"Vai firme, vai, se manda! Vai torcer pra Gana." Mal a bola rolou para o Brasil na Alemanha e, em Curitiba, no tradicional Café da Boca, saiu o primeiro cartão vermelho. Indignado com a gorada, Maurício Gleiser, 69 anos, expulsou o companheiro pouco patriota, que bateu em retirada. Mesmo com o calçadão da Rua XV de Novembro deserto, todas as lojas fechadas e o frio, o ponto mais tradicional da capital mantinha a fama de ser o centro nervoso do estado.
"Ô, comendador! Sai da frente", ordenou novamente Gleiser, agora para o cliente distraído que parou na frente da tevê, estrategicamente na entrada. O representante comercial integrava a facção "cavaleiros da Boca Maldita", ao lado do amigo Milton Ivan Heller, 75 anos, jornalista aposentado, bem posicionados no pequeno estabelecimento.
Engrossava a pequena e espremida torcida pela seleção a turma das funcionárias, muito animadas, aproveitando a folga do trabalho no fundo do estabelecimento.
"Puxa vida, pedir café essa hora não é coisa de brasileiro", disse uma delas quando solicitada para pegar no batente.
E, por fim, os integrantes do público flutuante, que surgiam, soltavam um comentário digno de quem não se importa muito com futebol, e sumiam no vento gelado.
As diferenças entre a massa surgiram logo nos primeiros minutos, graças ao gol de Ronaldo. Enquanto o pessoal da moda antiga elogiava a categoria do contra-ataque brasileiro, as meninas gritavam, em coro: "Gordo!"
"Torcer aqui é muito legal, tem mais alegria do que assistir sozinha em casa", comentou Gisele do Rocio, 25 anos, funcionária. Acirane, Daiane (duas), Ana Paula, Suelen, Valquíria e Josi completavam a equipe.

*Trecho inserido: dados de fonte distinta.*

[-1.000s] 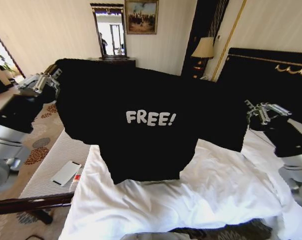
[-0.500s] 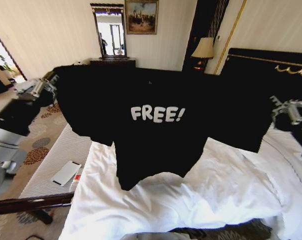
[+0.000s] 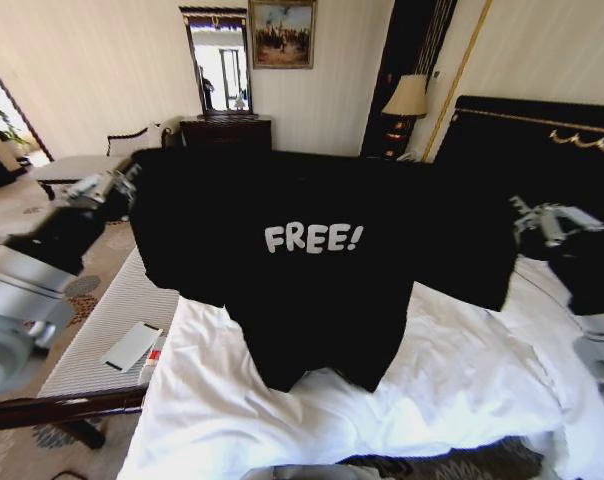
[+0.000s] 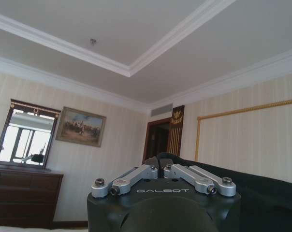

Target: Fold the clothes on the bed.

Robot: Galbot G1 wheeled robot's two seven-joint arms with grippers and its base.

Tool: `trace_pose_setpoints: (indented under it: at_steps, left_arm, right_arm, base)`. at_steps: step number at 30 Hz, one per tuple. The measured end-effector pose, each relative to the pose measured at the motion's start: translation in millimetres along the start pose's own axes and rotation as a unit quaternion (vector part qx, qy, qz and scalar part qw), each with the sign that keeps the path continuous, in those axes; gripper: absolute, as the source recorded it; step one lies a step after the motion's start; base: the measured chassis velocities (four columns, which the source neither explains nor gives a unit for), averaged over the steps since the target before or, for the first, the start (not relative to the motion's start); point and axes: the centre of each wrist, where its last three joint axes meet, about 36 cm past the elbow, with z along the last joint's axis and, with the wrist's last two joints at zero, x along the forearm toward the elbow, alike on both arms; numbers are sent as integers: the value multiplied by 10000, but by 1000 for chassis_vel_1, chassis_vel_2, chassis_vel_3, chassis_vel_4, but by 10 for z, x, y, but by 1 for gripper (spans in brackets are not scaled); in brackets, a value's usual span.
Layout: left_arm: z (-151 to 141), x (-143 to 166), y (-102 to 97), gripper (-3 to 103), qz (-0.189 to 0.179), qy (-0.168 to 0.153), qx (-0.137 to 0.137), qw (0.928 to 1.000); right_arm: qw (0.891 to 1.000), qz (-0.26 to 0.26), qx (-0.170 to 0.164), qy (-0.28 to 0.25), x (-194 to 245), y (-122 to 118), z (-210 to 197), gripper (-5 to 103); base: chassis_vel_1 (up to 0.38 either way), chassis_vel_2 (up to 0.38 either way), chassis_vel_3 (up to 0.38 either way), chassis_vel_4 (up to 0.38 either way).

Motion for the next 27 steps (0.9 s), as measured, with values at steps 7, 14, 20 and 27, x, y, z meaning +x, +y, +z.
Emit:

O jogo foi rolando, os africanos apertando e os ânimos ficaram exaltados mesmo com os 2 a 0. "Vai Ronaldinho, seu feio!", mandou uma das meninas do fundão.
"Eu falei que venceria, mas com extrema dificuldade", apontou Milton Heller. "Que time é o Kaká? É do Corinthians, né?", soltou uma desinformada figura sobre o meia do Milan, da Itália, que apareceu para espiar o marcador.
Até que Zé Roberto, finalmente, fez as bocas que maldiziam o selecionado canarinho, cada qual a sua maneira, pela terceira vez resolverem as diferenças gritando juntas por mais um gol do Brasil. Fim de partida, café no fogo e Curitiba voltando a funcionar aos poucos. Ficou o alívio e a esperança.
"Quanto sofrimento, mas valeu. O Parreira tem de mudar para conquistarmos o hexa. Vou embora, tchau", disse Honório Carlos Magno, 66 anos, aposentado.